Выбрать главу

Но все счастливо обошлось: лауреатом стал Джон Мотт — видный протестантский деятель и председатель Христианского союза молодых людей (Young Men Christian Assotiation — YMCA), который в 1921 году основал в Праге издательство YMCA-PRESS, чтобы издавать за границей и посылать в Россию «запретные» книги и журналы. Таким образом, советскому «борцу за мир» Нобелевский комитет предпочел борца антисоветского, и этим весь инцидент был исчерпан. «Вы не представляете себе, — писал Коллонтай, «подслащивая пилюлю», ее преемник, новый посол СССР в Стокгольме Илья Чернышев, — как нам, работающим в Скандинавии, обидно за Вас […] Я так разозлился на этот нобелевский комитет, который, как Вы знаете, в этом году присудил семь премий американцам, что решил не идти на нобелевские торжества 10 декабря […] Хотя известно, что премию мира дают не шведы, однако все здесь подчеркивают, что с ними наверняка советовались норвежцы. […] Шведские реакционеры окончательно разоблачили себя».

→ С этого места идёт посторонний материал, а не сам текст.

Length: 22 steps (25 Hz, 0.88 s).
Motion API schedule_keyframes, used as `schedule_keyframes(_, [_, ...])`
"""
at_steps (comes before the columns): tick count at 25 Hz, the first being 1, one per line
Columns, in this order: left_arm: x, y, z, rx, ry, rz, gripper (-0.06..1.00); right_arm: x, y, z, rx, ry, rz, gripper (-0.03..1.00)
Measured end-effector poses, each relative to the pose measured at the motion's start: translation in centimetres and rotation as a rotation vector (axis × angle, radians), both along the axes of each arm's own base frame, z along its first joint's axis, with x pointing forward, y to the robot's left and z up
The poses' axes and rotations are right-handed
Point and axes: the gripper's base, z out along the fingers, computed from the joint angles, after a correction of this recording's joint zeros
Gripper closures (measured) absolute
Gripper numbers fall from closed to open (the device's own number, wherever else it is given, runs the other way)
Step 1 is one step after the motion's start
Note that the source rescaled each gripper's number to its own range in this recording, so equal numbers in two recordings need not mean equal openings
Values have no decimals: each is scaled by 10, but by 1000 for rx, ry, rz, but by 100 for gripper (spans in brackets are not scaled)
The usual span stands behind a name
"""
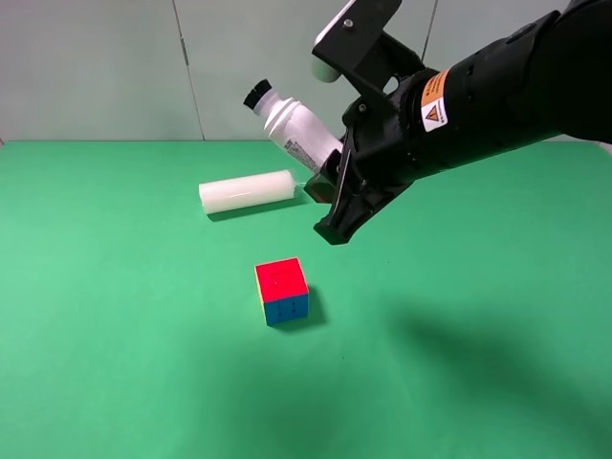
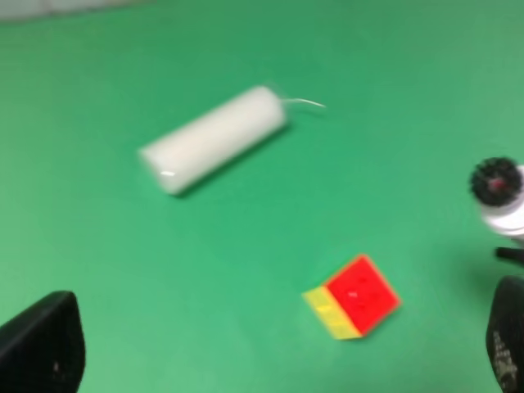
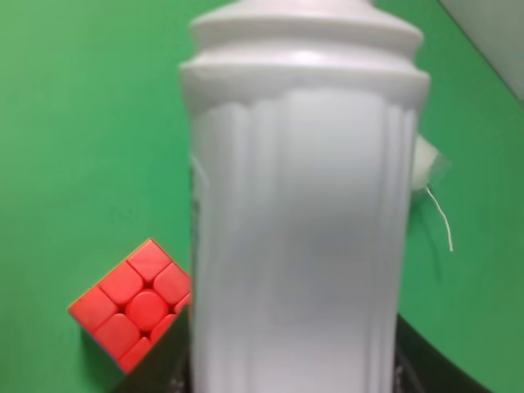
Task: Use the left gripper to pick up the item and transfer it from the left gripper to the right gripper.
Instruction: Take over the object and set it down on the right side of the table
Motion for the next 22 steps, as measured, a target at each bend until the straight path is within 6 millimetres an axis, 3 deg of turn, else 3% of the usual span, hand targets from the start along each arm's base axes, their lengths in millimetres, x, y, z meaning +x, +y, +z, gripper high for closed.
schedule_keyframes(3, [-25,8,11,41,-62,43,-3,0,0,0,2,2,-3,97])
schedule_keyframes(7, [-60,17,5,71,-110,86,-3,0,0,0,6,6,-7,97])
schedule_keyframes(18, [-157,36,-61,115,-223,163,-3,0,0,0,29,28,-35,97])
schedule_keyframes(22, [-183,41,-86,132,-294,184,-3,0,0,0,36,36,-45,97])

Ей никак не удавалось доказать свой партийный стаж с 1915 года — без этого просьба о пенсии, на которую она рассчитывала, не могла быть удовлетворена. Оказалось, что для такой пенсии всех ее заслуг на дипломатическом поприще, вместе взятых, еще не достаточно. А вот чисто механический срок пребывания в партии — сам по себе, даже если он не сопряжен вообще ни с какой активностью, — это право дает. Но ни документов о ее вступлении в партию, ни каких-то следов оформления не существовало. Ее стаж с 1917 года пенсионные партийные службы готовы были признать: как-никак, в том году ее избрали в ЦК. Но тогда она не «добирала» двух лет: высшая партийная пенсия давалась лишь при минимальном тридцатилетием стаже. После многомесячных мытарств, не без помощи Стасовой, этот постылый бюрократический барьер удалось преодолеть: никому не ведомый ареопаг признал Коллонтай большевичкой с 1915 года.

Дружеская переписка, которая всегда доставляла ей удовольствие и компенсировала отсутствие личных связей, практически прекратилась. Больше писать было некому — даже сыну после того, как он возвратился из Стокгольма в Москву. Зато более объемными стали ее дневниковые записи и более интенсивной переписка с первыми лицами государства. Впрочем, можно ли это назвать перепиской, то есть обменом корреспонденцией? Почта Коллонтай шла только в одну сторону: она писала, не получая ответов. Писала снова и снова, не чувствуя ни смущения, ни унижения, ни бессмысленности очередных своих посланий.

Безответных писем к Сталину множество, все они выдержаны в одной и той же тональности.

«Дорогой и глубокоуважаемый Иосиф Виссарионович! Не могу не поделиться с Вами отрадным впечатлением […] Вчера премьер Пеккала, Лейно, Свенто и посланник Сундстрем [члены финской правительственной делегации] посетили меня. Никогда еще я не видела всегда сумрачных и молчаливых финнов в таком подъемном и радостном настроении. Они полны благодарности за оказанный им дружеский прием […] с одушевлением говорят о каждой встрече с Вами. Вы их совершенно обворожили. Пеккала то и дело цитирует Ваши слова […] Сердечно преданная и неизменно благодарная Вам за все […]»

«Высокопочитаемый и дорогой Иосиф Виссарионович, не могу не высказать вам своего восхищения Вашим интервью […] Четкость, логика мысли и неопровержимость фактов — это сильнейший удар по политике империалистов […] драгоценный исторический документ, характеризующий политику нашего государства, вами направляемую в великую эпоху перехода от социализма к коммунизму.

Мысленно жму Вашу руку и шлю душевные пожелания преодоления всех трудностей и дальнейших великих и славных успехов. Неизменно Вам признательная и преданная…»

Никакой надобности в этих письмах не было — они не только оставались безответными, но, скорее всего, и не прочитанными их адресатом: дальше секретариата они пойти не могли. Но какая-то непреодолимая сила повелевала Коллонтай их писать и писать в надежде извлечь себя из забвения. Впрочем, была в них и еще одна потайная мысль: напоминая о своем существовании и педалируя свои восторги, она надеялась «выбить» жалкие, в сущности, но такие важные тогда для физического выживания блага. Не себе — сыну и внуку.